Spencer has a modest goal when it comes to his height. All he wants is to be taller than his father, who is 5'2"
"He fell off the charts and was all of a sudden three inches, four inches shorter than I was at his age," said Bret Davies, Spencer's father.
Spencer's height was barely creeping higher.
"You have other people saying, 'oh he's so cute. Is he 2? He speaks really well,'" his mother Laurie said. "He was like 5 1/2, and they thought he was 2."
Between the ages of 2 and 4, Spencer was not able to keep up with the normal growth rate.
After two years of tracking Spencer's height, his pediatric endocrinologist, Dr. David Allen made a suggestion. He recommended Spencer take human growth hormone in the hopes of accelerating his growth. It takes years of daily injections, which Spencer seems to have gotten used to, and in the end there are no guarantees.

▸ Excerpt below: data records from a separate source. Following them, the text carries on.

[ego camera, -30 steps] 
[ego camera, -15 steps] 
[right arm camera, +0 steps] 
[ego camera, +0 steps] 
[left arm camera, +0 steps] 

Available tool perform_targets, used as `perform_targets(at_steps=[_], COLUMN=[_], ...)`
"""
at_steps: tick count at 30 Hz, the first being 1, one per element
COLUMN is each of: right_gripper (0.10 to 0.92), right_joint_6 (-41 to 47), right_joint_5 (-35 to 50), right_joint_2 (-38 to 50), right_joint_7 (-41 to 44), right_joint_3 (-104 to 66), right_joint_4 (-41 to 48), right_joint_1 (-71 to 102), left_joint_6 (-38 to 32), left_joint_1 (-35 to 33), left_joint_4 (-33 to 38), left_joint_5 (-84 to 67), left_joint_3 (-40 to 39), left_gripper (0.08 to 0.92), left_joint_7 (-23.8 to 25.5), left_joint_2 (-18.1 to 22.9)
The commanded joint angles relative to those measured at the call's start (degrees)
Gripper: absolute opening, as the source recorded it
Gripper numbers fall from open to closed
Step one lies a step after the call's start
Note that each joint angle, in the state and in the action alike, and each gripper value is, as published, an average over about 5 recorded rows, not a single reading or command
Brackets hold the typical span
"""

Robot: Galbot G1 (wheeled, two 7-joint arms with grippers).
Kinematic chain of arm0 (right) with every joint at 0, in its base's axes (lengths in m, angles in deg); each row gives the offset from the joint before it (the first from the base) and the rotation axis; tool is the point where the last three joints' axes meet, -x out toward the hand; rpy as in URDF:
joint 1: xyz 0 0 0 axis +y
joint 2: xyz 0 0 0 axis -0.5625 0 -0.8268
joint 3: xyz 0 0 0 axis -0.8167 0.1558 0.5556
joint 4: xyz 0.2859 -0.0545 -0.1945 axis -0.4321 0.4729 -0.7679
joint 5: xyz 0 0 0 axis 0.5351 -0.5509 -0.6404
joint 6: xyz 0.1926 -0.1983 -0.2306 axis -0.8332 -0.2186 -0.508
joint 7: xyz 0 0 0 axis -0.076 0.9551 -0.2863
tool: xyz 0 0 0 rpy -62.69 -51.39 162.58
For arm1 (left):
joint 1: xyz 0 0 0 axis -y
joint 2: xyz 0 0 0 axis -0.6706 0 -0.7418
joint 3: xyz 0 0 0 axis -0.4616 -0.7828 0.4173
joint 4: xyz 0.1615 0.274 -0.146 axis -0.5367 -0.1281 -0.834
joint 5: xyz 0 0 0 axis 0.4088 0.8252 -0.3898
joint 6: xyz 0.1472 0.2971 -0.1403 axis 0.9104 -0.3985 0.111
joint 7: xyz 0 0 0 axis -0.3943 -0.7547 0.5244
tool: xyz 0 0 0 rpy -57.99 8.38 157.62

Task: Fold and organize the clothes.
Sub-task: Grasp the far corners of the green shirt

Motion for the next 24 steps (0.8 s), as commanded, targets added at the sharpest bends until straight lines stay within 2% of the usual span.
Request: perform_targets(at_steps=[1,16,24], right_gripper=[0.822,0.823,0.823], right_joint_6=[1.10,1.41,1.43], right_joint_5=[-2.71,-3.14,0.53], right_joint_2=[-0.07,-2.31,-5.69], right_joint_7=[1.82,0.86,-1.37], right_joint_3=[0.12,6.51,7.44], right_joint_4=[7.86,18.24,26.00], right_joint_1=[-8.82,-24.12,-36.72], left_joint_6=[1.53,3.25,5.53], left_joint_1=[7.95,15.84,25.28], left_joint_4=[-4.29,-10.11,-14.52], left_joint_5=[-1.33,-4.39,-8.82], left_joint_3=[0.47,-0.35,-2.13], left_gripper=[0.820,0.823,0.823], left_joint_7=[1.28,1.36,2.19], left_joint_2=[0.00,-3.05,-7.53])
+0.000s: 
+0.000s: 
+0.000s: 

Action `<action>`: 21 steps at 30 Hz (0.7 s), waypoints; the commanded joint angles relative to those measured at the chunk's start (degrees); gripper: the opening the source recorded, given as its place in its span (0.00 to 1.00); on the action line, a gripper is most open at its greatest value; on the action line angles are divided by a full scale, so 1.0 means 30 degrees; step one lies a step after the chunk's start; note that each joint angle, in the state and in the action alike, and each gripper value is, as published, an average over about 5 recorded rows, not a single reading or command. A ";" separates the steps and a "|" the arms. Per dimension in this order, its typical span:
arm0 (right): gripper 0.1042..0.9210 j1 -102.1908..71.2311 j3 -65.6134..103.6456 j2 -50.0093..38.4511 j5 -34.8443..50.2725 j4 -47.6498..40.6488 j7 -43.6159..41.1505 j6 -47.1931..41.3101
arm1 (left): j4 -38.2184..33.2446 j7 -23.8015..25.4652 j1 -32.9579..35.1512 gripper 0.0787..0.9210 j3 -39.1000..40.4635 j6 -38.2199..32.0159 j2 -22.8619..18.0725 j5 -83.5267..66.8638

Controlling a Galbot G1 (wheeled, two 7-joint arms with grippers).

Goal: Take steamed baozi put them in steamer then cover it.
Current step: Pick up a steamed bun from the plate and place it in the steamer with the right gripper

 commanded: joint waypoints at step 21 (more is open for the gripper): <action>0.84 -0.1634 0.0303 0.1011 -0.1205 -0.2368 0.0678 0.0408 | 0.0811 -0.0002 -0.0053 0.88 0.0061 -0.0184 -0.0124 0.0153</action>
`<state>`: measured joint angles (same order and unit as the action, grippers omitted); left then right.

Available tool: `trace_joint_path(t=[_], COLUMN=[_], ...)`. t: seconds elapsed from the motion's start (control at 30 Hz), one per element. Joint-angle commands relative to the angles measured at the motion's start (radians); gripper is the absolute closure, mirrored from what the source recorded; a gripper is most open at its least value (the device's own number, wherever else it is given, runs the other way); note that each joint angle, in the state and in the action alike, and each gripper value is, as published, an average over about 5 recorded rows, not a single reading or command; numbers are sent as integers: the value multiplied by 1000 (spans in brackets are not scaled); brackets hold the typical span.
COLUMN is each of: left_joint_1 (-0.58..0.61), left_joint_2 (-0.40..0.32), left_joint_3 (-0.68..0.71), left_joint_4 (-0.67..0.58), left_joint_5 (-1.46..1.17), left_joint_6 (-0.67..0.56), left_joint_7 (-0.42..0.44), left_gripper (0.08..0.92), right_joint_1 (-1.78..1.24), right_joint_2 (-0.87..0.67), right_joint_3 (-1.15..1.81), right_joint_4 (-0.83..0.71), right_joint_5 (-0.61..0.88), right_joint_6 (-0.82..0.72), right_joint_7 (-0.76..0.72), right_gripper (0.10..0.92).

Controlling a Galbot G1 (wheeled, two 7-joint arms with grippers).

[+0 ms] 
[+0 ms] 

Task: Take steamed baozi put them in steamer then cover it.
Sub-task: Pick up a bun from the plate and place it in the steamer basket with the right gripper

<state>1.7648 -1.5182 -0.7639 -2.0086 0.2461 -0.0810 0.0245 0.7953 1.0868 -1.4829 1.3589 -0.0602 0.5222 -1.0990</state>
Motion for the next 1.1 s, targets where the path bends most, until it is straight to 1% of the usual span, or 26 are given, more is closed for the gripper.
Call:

"Most of the time, people have excessive expectations for growth, for what growth hormone is going to do," Allen said. "They think it can make a short child tall and that doesn't happen."
He said the best a patient can hope for is growing up to three inches.
When thinking about height, it helps to look at the bell curve. At one end you have very, very tall, people like 7'6" NBA star Yao Ming. At the other end of the curve are the very short, like former labor secretary Robert Reich who stands about 4'10". Most of the rest of us fall somewhere in between. In 2003, the Food and Drug Administration approved the use of human growth hormone to treat children projected to fall below the first percentile of that bell curve.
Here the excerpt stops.